| TASK REQUIREMENTS |
An exact copy of the data is needed, one that excludes all pictures.

| Records from a data collection |
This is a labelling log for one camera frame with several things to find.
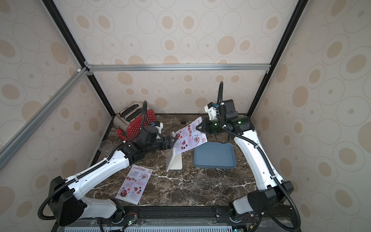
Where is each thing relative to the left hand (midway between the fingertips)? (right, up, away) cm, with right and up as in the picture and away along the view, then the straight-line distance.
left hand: (175, 139), depth 76 cm
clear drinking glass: (-49, -7, +21) cm, 53 cm away
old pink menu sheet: (-25, -27, +8) cm, 38 cm away
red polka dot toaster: (-31, +13, +18) cm, 38 cm away
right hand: (+14, +7, -5) cm, 16 cm away
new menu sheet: (+7, +1, -4) cm, 8 cm away
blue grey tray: (+25, -12, +18) cm, 33 cm away
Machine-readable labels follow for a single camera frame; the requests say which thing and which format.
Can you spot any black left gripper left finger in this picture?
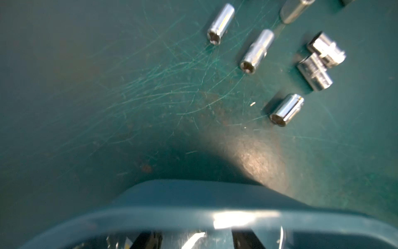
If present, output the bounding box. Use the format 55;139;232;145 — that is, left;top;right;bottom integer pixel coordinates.
130;231;163;249

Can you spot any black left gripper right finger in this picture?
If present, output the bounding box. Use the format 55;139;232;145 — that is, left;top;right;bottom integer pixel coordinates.
232;231;265;249

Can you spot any chrome socket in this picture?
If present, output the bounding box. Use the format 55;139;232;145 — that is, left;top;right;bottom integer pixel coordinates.
269;93;305;127
280;0;315;24
307;32;346;68
239;29;275;74
296;53;333;91
207;3;235;45

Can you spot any teal plastic storage box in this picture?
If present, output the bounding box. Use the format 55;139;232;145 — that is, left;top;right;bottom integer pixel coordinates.
23;179;398;249

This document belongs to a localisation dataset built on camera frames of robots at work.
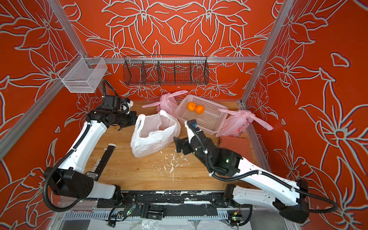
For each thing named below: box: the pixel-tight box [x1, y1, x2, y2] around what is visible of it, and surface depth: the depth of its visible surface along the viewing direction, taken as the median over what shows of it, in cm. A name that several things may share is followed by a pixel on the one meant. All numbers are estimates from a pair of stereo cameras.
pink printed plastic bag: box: [215, 108, 274, 138], surface depth 89 cm
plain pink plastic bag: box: [141, 90, 189, 115], surface depth 99 cm
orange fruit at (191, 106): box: [186, 101, 197, 112], surface depth 112 cm
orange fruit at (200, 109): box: [195, 104, 205, 115], surface depth 111 cm
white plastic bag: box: [130, 109, 182, 158], surface depth 73 cm
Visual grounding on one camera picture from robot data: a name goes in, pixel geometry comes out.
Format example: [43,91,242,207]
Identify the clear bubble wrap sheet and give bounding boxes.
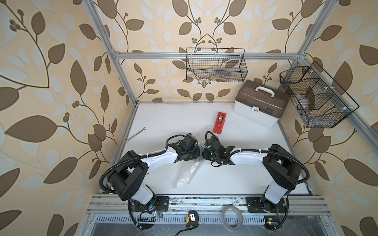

| ANSWER TO THIS EXERCISE |
This is a labelling log for one camera frame with several things to find.
Where is each thing relative to the left hand (midway between the fingertips)? (right, up, away) cm, with right and up as in the picture and away along the view, then the straight-line distance.
left hand: (175, 139), depth 76 cm
clear drinking glass: (-49, -7, +21) cm, 53 cm away
old pink menu sheet: (-25, -27, +8) cm, 38 cm away
red polka dot toaster: (-31, +13, +18) cm, 38 cm away
right hand: (+14, +7, -5) cm, 16 cm away
new menu sheet: (+7, +1, -4) cm, 8 cm away
blue grey tray: (+25, -12, +18) cm, 33 cm away
Machine-readable labels follow for a single camera frame; the requests say which thing and which format.
Can you spot any black left gripper left finger in this picture?
If present, output the bounding box. Use the format 55;139;232;145 — that is, left;top;right;bottom integer pixel coordinates.
130;231;163;249

Can you spot any black left gripper right finger in this picture?
If present, output the bounding box. Use the format 55;139;232;145 — that is, left;top;right;bottom integer pixel coordinates.
232;231;265;249

Can you spot any chrome socket in this picture?
If present, output the bounding box. Use the format 55;139;232;145 — that is, left;top;right;bottom integer pixel coordinates.
269;93;305;127
280;0;315;24
307;32;346;68
239;29;275;74
296;53;333;91
207;3;235;45

Can you spot any teal plastic storage box in this picture?
If present, output the bounding box. Use the format 55;139;232;145 — that is, left;top;right;bottom integer pixel coordinates.
23;179;398;249

This document belongs to a localisation dataset built on camera frames of robots at work.
For each thing named below: box: the pixel-tight box [x1, y1, x2, y2] around what is visible of it, and surface depth: the depth of its visible surface along the viewing direction, taken as the median over what shows of it, in cm. A name that several things may share is followed by a pixel on the one meant. All numbers are estimates from a pair of stereo cameras.
pink printed plastic bag: box: [215, 108, 274, 138], surface depth 89 cm
plain pink plastic bag: box: [141, 90, 189, 115], surface depth 99 cm
orange fruit at (191, 106): box: [186, 101, 197, 112], surface depth 112 cm
orange fruit at (200, 109): box: [195, 104, 205, 115], surface depth 111 cm
white plastic bag: box: [130, 109, 182, 158], surface depth 73 cm
Visual grounding on one camera picture from robot data: a name goes in, pixel geometry comes out.
Format example: [43,91,242,207]
Identify the clear bubble wrap sheet and give bounding boxes.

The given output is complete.